How to identify Domestic Abuse

How-to-identify-Domestic-Abuse

Have you ever wondered if your significant other is abusing you? Maybe they push you, lash out violently or pressure you to take part in unwanted sexual activity. Or perhaps you are unsettled by their passive-aggressive behaviour: they way they monitor your financials, your phone, or keep you from seeing other people.

When we’re in an abusive relationship, it is easy to excuse these actions as ‘normal’. Maybe your partner even makes you feel like these incidences are your fault, and this is what a standard, committed relationship looks like. Perhaps you’ve found every excuse possible for your spouse, because they promise they will change and you love them.

This infographic by NowSourcing and FreeDating.co.uk lays out exactly what Domestic Abuse is. Aside from detailing the stats that show how prevalent this is in households across America and the world, it also pin points the different types of Domestic Abuse you may encounter.
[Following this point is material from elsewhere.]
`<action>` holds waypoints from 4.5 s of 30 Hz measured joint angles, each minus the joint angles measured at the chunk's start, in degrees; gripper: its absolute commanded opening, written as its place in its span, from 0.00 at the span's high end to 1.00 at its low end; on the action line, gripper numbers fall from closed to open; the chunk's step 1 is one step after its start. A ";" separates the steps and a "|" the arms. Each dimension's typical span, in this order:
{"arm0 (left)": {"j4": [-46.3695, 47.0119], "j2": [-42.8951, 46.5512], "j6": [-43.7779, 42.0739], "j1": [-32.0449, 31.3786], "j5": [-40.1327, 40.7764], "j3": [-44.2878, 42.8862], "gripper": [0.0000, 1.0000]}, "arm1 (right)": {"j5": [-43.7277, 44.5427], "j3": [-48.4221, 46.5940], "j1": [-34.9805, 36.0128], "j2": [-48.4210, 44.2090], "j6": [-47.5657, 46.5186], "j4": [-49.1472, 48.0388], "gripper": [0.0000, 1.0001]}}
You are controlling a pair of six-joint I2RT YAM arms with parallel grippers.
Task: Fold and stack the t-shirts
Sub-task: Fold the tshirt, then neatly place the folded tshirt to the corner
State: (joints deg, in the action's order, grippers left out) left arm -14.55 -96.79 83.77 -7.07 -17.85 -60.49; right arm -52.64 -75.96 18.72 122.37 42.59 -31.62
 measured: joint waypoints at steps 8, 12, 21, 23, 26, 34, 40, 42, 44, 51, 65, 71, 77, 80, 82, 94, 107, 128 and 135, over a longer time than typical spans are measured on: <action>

These include emotional and psychological abuse; physical abuse; sexual abuse; financial abuse and digital abuse. Take a look at the infographic and see if you recognise any of these traits in your relationship.

Are you concerned about the way your significant other is treating you and/or your children? Are you afraid for your safety, or are you scared to come home? PLEASE ask for help. This is not reflective of a normal, healthy relationship and you are worthy of feeling safe and secure.

In Australia, please call 1800-RESPECT, or 000 to access help immediately.

domestic-abuse

 

Are you concerned your significant other may be abusing you? Would you like support as you navigate the best way to move forward in your relationship? Here’s what you need to do: contact Colleen on 0434 337 245 or Duncan on 0434 331 243 for a FREE 10-minute phone consultation on how we can best help you, or press book now to book on our online diary.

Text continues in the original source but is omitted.